- _Directions for this task_
Please give the whole listing again exactly, without any of its pictures.

- _Data section_
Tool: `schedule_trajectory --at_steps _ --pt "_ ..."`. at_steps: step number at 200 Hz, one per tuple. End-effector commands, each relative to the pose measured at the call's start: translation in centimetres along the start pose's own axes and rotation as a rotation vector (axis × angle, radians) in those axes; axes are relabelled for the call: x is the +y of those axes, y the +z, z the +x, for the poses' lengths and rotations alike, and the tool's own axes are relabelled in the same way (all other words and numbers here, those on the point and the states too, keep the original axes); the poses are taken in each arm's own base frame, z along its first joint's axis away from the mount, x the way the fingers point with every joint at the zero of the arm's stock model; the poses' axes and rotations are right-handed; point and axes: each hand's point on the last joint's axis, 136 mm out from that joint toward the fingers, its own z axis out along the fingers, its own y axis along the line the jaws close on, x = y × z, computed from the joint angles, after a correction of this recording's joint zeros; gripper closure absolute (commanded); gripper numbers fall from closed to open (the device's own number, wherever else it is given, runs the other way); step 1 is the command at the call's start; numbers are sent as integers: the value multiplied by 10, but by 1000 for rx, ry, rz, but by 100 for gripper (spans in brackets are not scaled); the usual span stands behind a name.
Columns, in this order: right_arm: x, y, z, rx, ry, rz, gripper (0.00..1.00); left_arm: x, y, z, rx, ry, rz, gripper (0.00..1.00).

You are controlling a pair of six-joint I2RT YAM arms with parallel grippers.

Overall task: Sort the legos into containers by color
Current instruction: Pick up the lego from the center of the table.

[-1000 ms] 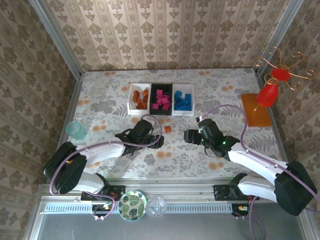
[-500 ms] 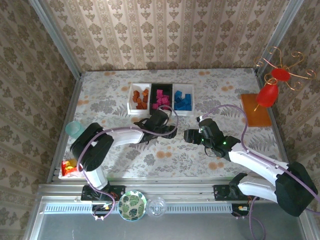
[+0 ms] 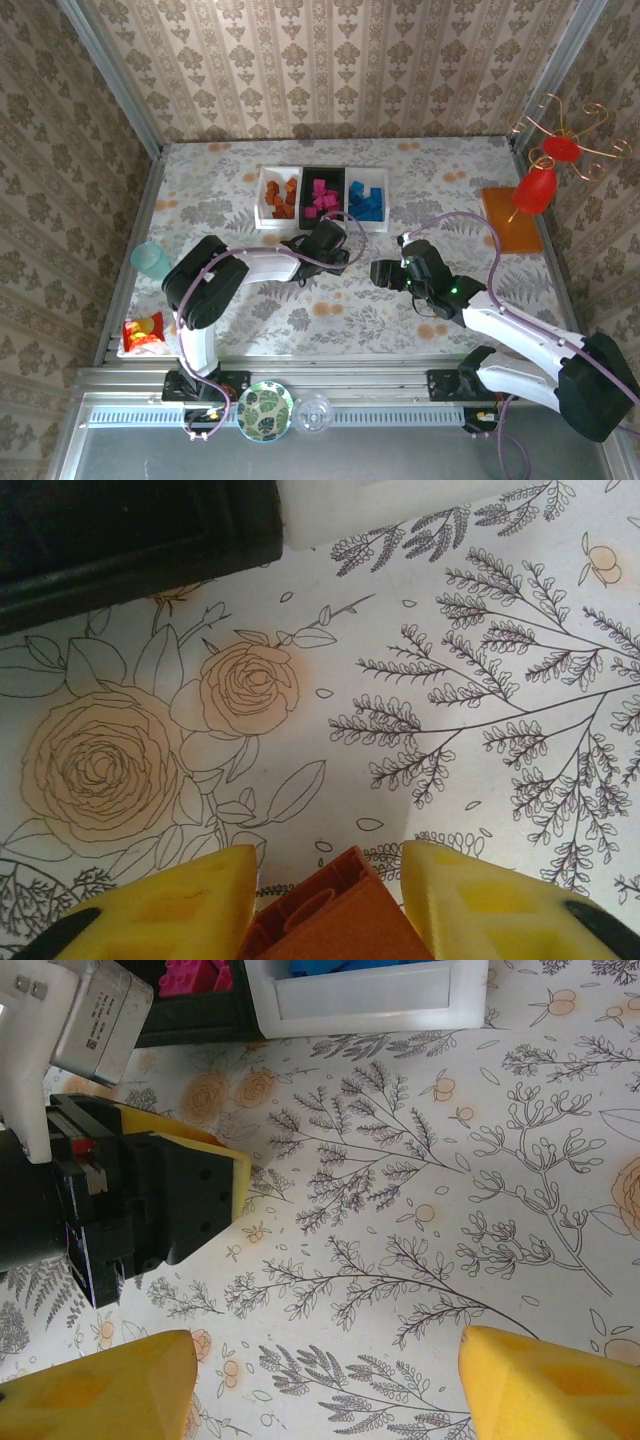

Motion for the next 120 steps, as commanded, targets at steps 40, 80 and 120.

- _Problem solution_
Tool: `schedule_trajectory --at_steps _ --pt "_ ..."`. at_steps: step number at 200 Hz, one per tuple. End-effector commands, each relative to the pose measured at the call's start: translation in centimetres along the start pose's own axes and rotation as a rotation vector (axis × angle, radians) in those axes; axes are relabelled for the call: x is the +y of those axes, y the +z, z the +x, for the poses' lengths and rotations alike, and the tool's own axes are relabelled in the same way (all other words and numbers here, those on the point and the states too, keep the original axes); the poses are taken in each arm's own base frame, z along its first joint's axis away from the mount, x the way the fingers point with every joint at the zero of the arm's stock model; the poses' axes and rotations are right-handed; point and axes: each hand's point on the last joint's axis, 136 mm out from that joint toward the fingers, its own z axis out along the fingers, its own y axis along the line the jaws close on, x = y × z, computed from the joint angles, after a correction of this recording's joint zeros; gripper closure absolute (commanded); gripper numbers fall from closed to open (the device's own number, wherever else it is given, runs the other way); step 1 is the command at the call's start; numbers are sent as integers: the value multiplied by 10, but by 1000 for rx, ry, rz, but by 100 for gripper (spans in brackets are not scaled); the usual span stands behind a name.
Columns, in this order: right_arm: x, y, z, rx, ry, rz, gripper (0.00..1.00); left_arm: x, y, z, rx, ry, rz, gripper (0.00..1.00).

You are controlling a pair of six-joint I2RT YAM arms with parallel grippers.

Overall task: Sort the legos into containers by color
Current instruction: Pick up the lego from the center of the table.

[-1000 ms] 
[-500 ms] 
[+0 ms] 

Motion for the next 120 steps, as commanded, targets at steps 40, 80 and 120.

The answer has been supplied in full.